Dear all,
We would like to share some results on NTT-based polynomial and matrix-vector multiplication on Arm from our recent work
"Neon NTT: Faster Dilithium, Kyber, and Saber on Cortex-A72 and Apple M1",
The core technical novelty of the paper is a simple -- yet, to the best of our knowledge, unknown -- relation between Barrett and Montgomery reduction. Moreover, this relation extends to a relation between Montgomery multiplication and a new algorithm for modular multiplication with a known constant which we call "Barrett multiplication". We demonstrate that vectorized Barrett multiplication has a 3-instruction implementation on Armv8-A + Neon, shorter than all previously known sequences for vectorized one-known-factor modular multiplications. We also introduce a number of new variants for two-unknown-factor Montgomery multiplications on Armv8-A + Neon, leveraging doubling and rounding high-multiply instructions originating from fixed-point arithmetic.
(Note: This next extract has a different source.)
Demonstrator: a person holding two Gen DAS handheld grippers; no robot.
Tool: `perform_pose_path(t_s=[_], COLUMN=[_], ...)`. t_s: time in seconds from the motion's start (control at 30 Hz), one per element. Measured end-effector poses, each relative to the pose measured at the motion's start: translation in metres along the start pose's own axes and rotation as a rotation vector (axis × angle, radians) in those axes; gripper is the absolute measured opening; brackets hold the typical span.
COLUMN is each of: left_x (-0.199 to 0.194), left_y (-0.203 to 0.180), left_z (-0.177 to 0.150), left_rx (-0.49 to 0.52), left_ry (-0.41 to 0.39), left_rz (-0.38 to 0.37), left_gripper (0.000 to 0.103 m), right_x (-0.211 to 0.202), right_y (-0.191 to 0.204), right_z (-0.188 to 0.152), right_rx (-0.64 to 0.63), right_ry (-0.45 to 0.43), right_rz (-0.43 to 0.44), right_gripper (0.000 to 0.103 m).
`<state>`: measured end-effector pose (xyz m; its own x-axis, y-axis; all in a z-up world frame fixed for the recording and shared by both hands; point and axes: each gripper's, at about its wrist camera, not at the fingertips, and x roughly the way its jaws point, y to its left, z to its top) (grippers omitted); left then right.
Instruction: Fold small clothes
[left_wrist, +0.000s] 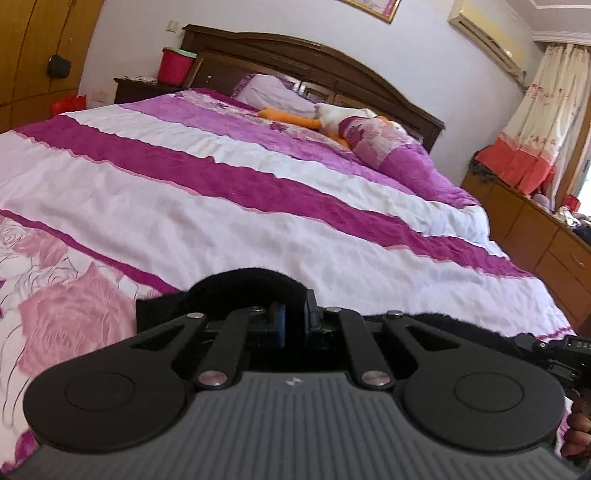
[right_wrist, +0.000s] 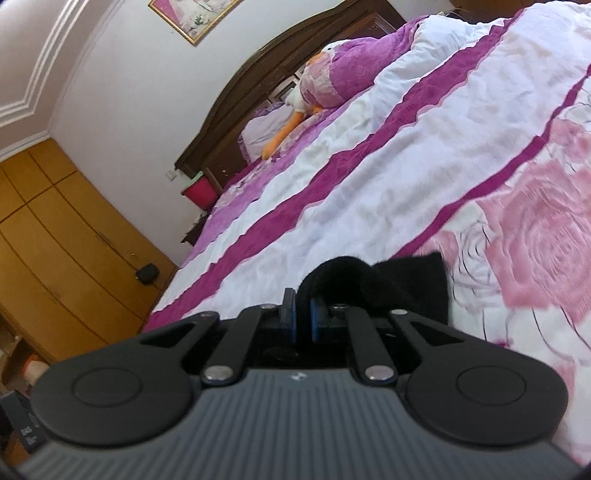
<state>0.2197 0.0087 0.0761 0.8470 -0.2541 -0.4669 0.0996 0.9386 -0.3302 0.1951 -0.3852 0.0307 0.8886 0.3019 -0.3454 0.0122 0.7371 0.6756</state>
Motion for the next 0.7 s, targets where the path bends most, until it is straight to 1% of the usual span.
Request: perform_pose_path(t_s=[0.1, 0.17, 0.2, 0.23, 0.27, 0.3, 0.33, 0.37, 0.4, 0.43, 0.53, 0.6, 0.7], left_x=[0.020, 0.031, 0.036, 0.039, 0.040, 0.040, 0.039, 0.037, 0.034, 0.031, 0.020, 0.013, 0.007], left_y=[0.004, 0.005, 0.006, 0.007, 0.009, 0.011, 0.013, 0.014, 0.015, 0.015, 0.015, 0.013, 0.007], left_z=[-0.001, -0.005, -0.006, -0.006, -0.007, -0.007, -0.007, -0.005, -0.004, -0.002, 0.003, 0.004, -0.001], left_rx=[0.008, 0.022, 0.026, 0.026, 0.026, 0.028, 0.030, 0.033, 0.036, 0.037, 0.040, 0.062, 0.110], left_ry=[0.015, 0.042, 0.055, 0.065, 0.066, 0.061, 0.050, 0.041, 0.032, 0.028, 0.019, 0.014, 0.029], left_rz=[0.028, 0.050, 0.057, 0.066, 0.072, 0.078, 0.089, 0.100, 0.108, 0.112, 0.097, 0.091, 0.085], left_gripper=[0.012, 0.014, 0.019, 0.027, 0.032, 0.041, 0.050, 0.052, 0.053, 0.053, 0.053, 0.053, 0.053], right_x=[0.016, 0.027, 0.033, 0.036, 0.038, 0.037, 0.035, 0.033, 0.030, 0.027, 0.017, 0.011, 0.005], right_y=[-0.002, -0.001, 0.000, 0.000, 0.000, 0.000, 0.000, 0.001, 0.001, 0.001, 0.003, 0.005, 0.010], right_z=[0.002, 0.000, -0.001, -0.003, -0.004, -0.005, -0.005, -0.005, -0.004, -0.004, 0.000, 0.001, 0.000], right_rx=[-0.017, -0.056, -0.079, -0.094, -0.104, -0.113, -0.118, -0.118, -0.112, -0.108, -0.122, -0.142, -0.202], right_ry=[0.008, 0.024, 0.038, 0.047, 0.050, 0.044, 0.033, 0.015, -0.004, -0.022, -0.042, -0.046, -0.023], right_rz=[-0.039, -0.087, -0.113, -0.133, -0.139, -0.134, -0.130, -0.134, -0.139, -0.142, -0.141, -0.137, -0.130], right_gripper=[0.013, 0.015, 0.019, 0.024, 0.026, 0.030, 0.038, 0.044, 0.054, 0.060, 0.061, 0.061, 0.061])
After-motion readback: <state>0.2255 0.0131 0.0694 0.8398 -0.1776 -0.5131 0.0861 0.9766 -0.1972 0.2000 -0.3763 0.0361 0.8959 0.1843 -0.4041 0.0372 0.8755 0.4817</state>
Finally, we introduce an improved caching technique for matrix-vector multiplication based on the incomplete NTT which we call "asymmetric multiplication": The incomplete NTT of the vector-operand is expanded to include additional precomputation, reducing the complexity of subsequent base multiplication from F_q[X]/(X^4-zeta) to F_q[X]/(X^4-1), but without requiring a 4-th root of zeta.
We apply our findings in implementations of Saber, Kyber, and Dilithium, and benchmark their performance on the Cortex-A72 processor and the Apple M1, improving performance of matrix-vector multiplication by 1.7x-2.1x compared to the implementations in [Nguyen-Gaj 2021].
Regards,
The team